• **Problem**
Without including any images, repeat the data exactly.

==========

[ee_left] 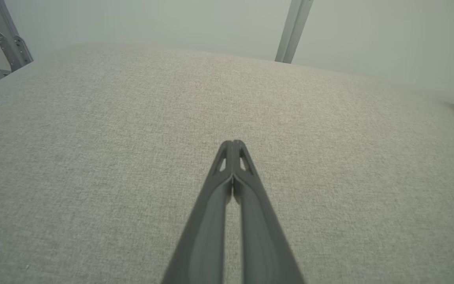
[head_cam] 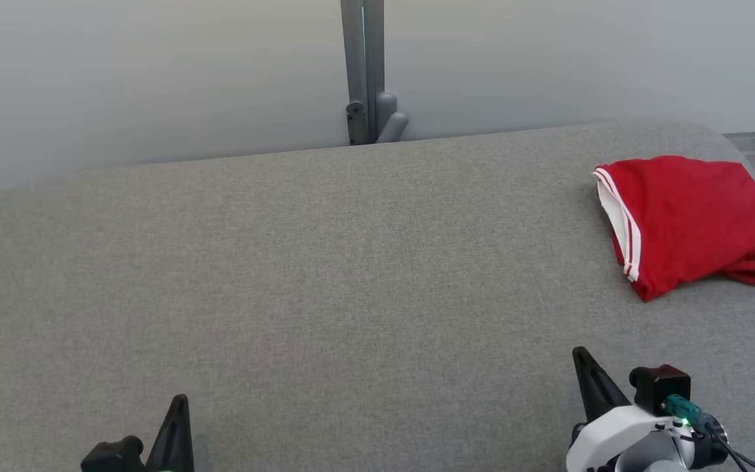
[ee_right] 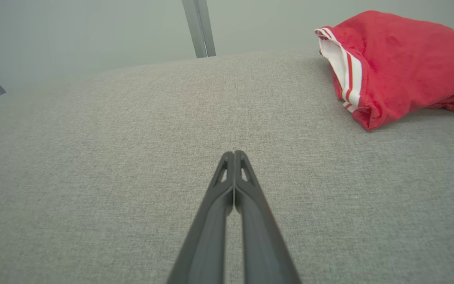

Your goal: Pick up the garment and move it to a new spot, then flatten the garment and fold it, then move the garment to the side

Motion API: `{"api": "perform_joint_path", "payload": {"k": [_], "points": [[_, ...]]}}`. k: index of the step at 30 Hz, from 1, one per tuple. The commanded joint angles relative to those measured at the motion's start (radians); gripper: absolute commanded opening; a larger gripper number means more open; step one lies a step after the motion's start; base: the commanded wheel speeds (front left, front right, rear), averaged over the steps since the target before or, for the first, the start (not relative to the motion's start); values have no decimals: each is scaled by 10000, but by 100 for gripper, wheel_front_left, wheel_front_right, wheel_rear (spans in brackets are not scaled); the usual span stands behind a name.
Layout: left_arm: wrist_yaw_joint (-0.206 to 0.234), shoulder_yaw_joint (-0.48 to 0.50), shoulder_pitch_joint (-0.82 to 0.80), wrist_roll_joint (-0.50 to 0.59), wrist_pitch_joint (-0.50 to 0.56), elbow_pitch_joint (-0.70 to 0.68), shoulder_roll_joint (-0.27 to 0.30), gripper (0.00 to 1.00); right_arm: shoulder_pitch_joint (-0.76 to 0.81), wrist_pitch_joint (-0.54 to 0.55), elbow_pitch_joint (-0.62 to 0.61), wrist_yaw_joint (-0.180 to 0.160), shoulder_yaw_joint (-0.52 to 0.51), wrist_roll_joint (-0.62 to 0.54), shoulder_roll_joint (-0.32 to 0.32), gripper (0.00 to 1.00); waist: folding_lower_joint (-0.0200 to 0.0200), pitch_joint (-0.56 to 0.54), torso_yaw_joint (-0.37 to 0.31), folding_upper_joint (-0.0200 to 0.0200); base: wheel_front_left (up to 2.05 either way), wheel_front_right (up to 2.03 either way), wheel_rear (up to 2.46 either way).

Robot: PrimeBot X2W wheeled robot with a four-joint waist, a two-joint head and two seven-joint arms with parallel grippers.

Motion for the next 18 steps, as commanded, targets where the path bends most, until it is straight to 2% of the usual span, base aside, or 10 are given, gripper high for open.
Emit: {"api": "perform_joint_path", "payload": {"k": [1, 18], "points": [[-24, 84, -223, -401, 89, -125, 23, 0, -221, 94, -186, 0, -106, 429, -14, 0, 0, 3, 2, 0, 0, 0, 0], [-118, 293, -523, -3433, 831, -477, 38, 0, -154, 820, -829, -2, -410, 3642, -29, 0, 0, 47, 40, 0, 0, 0, 0]]}}
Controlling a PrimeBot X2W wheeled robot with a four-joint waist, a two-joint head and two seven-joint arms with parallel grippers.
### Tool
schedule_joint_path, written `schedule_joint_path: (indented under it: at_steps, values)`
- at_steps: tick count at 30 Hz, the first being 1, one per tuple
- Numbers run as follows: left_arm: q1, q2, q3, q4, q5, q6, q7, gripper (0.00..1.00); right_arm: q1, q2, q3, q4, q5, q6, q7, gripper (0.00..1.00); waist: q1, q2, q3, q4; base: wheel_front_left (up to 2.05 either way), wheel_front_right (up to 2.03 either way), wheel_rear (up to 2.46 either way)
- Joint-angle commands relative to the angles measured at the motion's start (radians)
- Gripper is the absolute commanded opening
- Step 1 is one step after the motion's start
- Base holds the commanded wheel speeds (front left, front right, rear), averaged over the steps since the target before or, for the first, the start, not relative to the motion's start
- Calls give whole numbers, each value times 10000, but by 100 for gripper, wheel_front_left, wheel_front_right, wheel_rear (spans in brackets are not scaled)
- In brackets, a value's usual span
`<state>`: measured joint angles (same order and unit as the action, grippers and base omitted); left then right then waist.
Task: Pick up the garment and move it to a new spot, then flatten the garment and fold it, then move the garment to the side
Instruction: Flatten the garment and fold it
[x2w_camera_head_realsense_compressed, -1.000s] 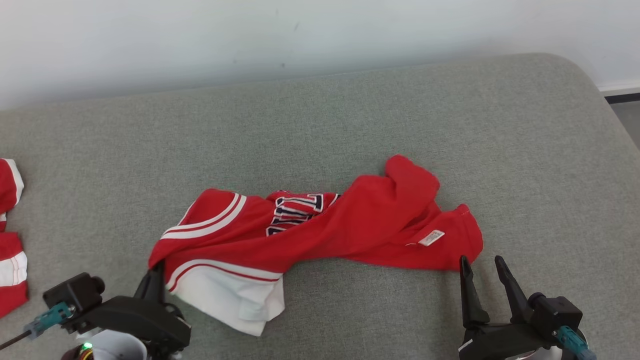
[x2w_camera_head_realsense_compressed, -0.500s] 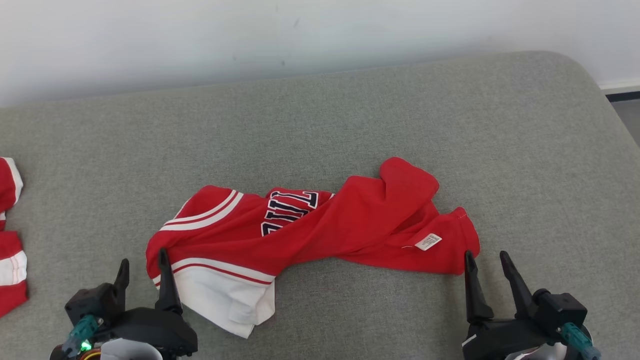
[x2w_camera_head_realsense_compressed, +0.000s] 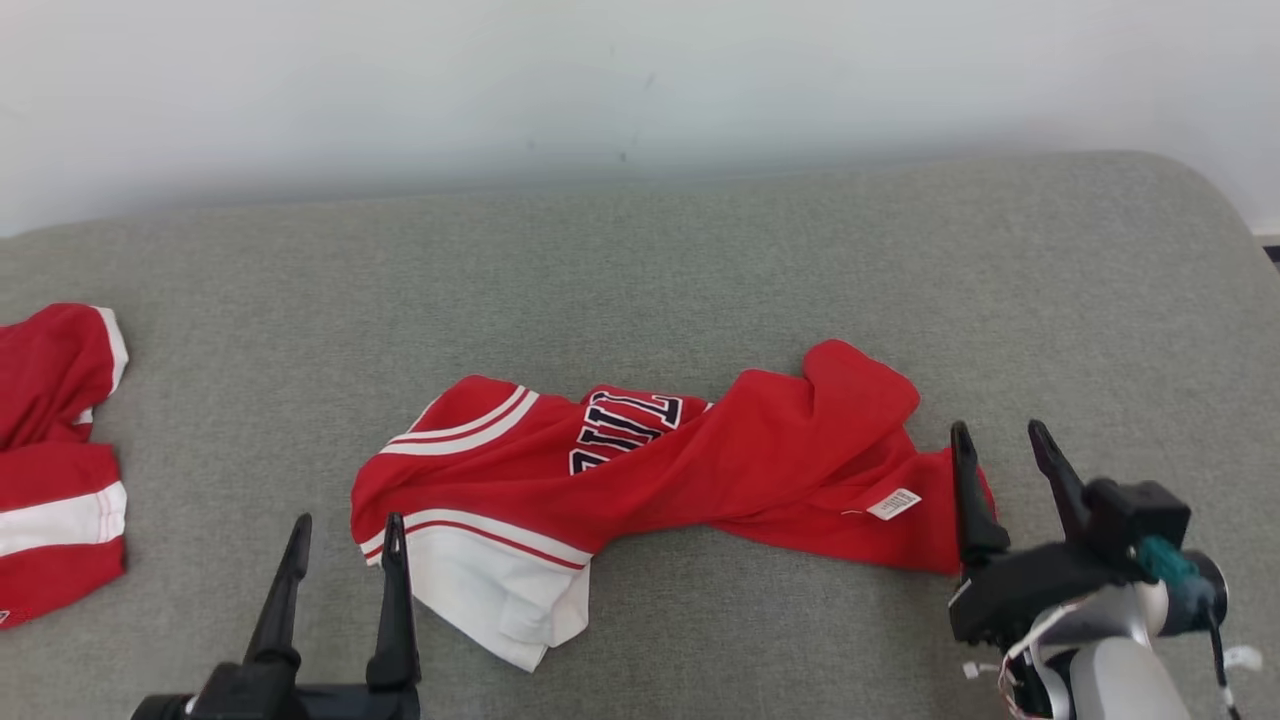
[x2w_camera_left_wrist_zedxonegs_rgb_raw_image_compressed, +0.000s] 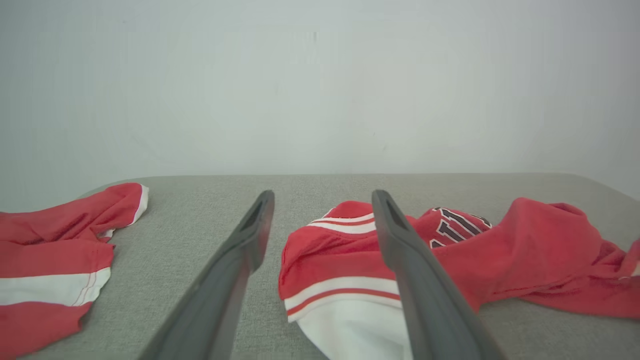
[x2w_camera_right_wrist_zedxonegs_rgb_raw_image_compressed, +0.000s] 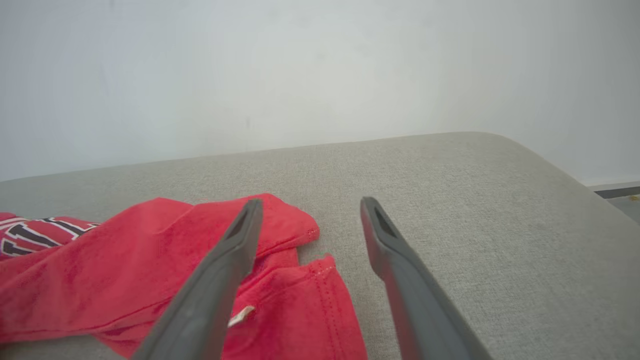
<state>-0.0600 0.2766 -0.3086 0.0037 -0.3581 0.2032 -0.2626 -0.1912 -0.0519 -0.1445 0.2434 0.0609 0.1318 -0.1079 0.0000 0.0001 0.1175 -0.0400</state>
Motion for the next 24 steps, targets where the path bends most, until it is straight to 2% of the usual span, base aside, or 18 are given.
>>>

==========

• **Expected output**
[ee_left] 
[head_cam] 
[ee_right] 

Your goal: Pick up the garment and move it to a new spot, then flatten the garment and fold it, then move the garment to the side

Motion API: `{"api": "perform_joint_path", "payload": {"k": [_], "points": [[_, ...]]}}`. k: index of the step at 30 Hz, from 1, one per tuple. The commanded joint angles relative to those measured at the motion's start (radians); gripper: absolute commanded opening; a larger gripper number means more open; step one lies a step after the motion's start; base: the commanded wheel speeds (front left, front right, rear), averaged over the steps since the target before or, for the first, the start (not relative to the motion's start); values have no decimals: each is scaled by 10000, but by 100 for gripper, wheel_front_left, wheel_front_right, wheel_rear (spans in brackets are not scaled); the usual span stands behind a name.
Layout: left_arm: wrist_yaw_joint (-0.206 to 0.234), shoulder_yaw_joint (-0.48 to 0.50), shoulder_pitch_joint (-0.82 to 0.80), wrist_roll_joint (-0.50 to 0.59), wrist_pitch_joint (-0.50 to 0.56), elbow_pitch_joint (-0.70 to 0.68), shoulder_roll_joint (-0.27 to 0.30), gripper (0.00 to 1.00); right_arm: shoulder_pitch_joint (-0.76 to 0.81), wrist_pitch_joint (-0.54 to 0.55), elbow_pitch_joint (-0.62 to 0.61), wrist_yaw_joint (-0.180 to 0.160), shoulder_yaw_joint (-0.52 to 0.51), wrist_roll_joint (-0.62 to 0.54), shoulder_roll_joint (-0.32 to 0.32), gripper (0.00 to 1.00); waist: folding_lower_joint (-0.0200 to 0.0200), pitch_joint (-0.56 to 0.54), torso_yaw_joint (-0.37 to 0.31), folding_upper_joint (-0.0200 to 0.0200); base: wheel_front_left (up to 2.05 either way), wheel_front_right (up to 2.03 either way), wheel_rear (up to 2.46 either way).

Robot: PrimeBot X2W wheeled robot with a four-joint waist, a two-joint head and two seven-joint arms with parallel grippers.

Motion for the next 18 steps, as commanded, targets where the path bends most, until it is straight to 2% of the usual span, base aside, or 10 are given, gripper high for open.
Emit: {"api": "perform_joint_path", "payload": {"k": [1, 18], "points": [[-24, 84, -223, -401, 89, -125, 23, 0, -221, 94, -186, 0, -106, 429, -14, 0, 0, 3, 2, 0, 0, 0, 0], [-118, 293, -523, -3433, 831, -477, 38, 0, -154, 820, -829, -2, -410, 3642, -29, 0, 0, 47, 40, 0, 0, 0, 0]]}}
Controlling a PrimeBot X2W wheeled robot with a four-joint waist, a two-joint head and two seven-joint arms with parallel grippers.
### Tool
schedule_joint_path, written `schedule_joint_path: (indented under it: at_steps, values)`
- at_steps: tick count at 30 Hz, the first being 1, one per tuple
- Numbers run as follows: left_arm: q1, q2, q3, q4, q5, q6, q7, gripper (0.00..1.00); right_arm: q1, q2, q3, q4, q5, q6, q7, gripper (0.00..1.00); waist: q1, q2, q3, q4; base: wheel_front_left (up to 2.05 either way), wheel_front_right (up to 2.03 either way), wheel_rear (up to 2.46 either way)
- Joint-angle commands relative to the angles measured at the motion's start (radians)
- Gripper is the absolute commanded opening
- Step 1 is one step after the motion's start
- Base holds the commanded wheel speeds (front left, front right, rear), averaged over the steps since the target before or, for the first, the start, not relative to the motion's start
- Calls give whole numbers, each value times 10000, but by 100 for gripper, wheel_front_left, wheel_front_right, wheel_rear (spans in brackets are not scaled)
- In brackets, a value's usual span
`<state>`: measured joint angles (same order and unit as the action, grippers and base omitted); left then right then waist.
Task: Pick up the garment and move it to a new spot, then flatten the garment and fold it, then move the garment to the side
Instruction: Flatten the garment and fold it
[x2w_camera_head_realsense_compressed, -1.000s] 
[x2w_camera_head_realsense_compressed, -0.500s] 
[x2w_camera_head_realsense_compressed, +0.000s] 
[x2w_camera_left_wrist_zedxonegs_rgb_raw_image_compressed, +0.000s] 
[x2w_camera_right_wrist_zedxonegs_rgb_raw_image_compressed, +0.000s] 
<state>-0.0600 0.2766 -0.3086 0.0037 -0.3581 0.2032 -0.2626 -0.1912 -0.0519 -0.1445 0.2434 0.0609 0.1318 -0.1079 0.0000 0.0001 0.1175 -0.0400</state>
Motion for the next 24 steps, targets where the path bends most, until it is straight to 2% of the usual span, base aside, or 18 are given.
>>>

The exercise was answered completely.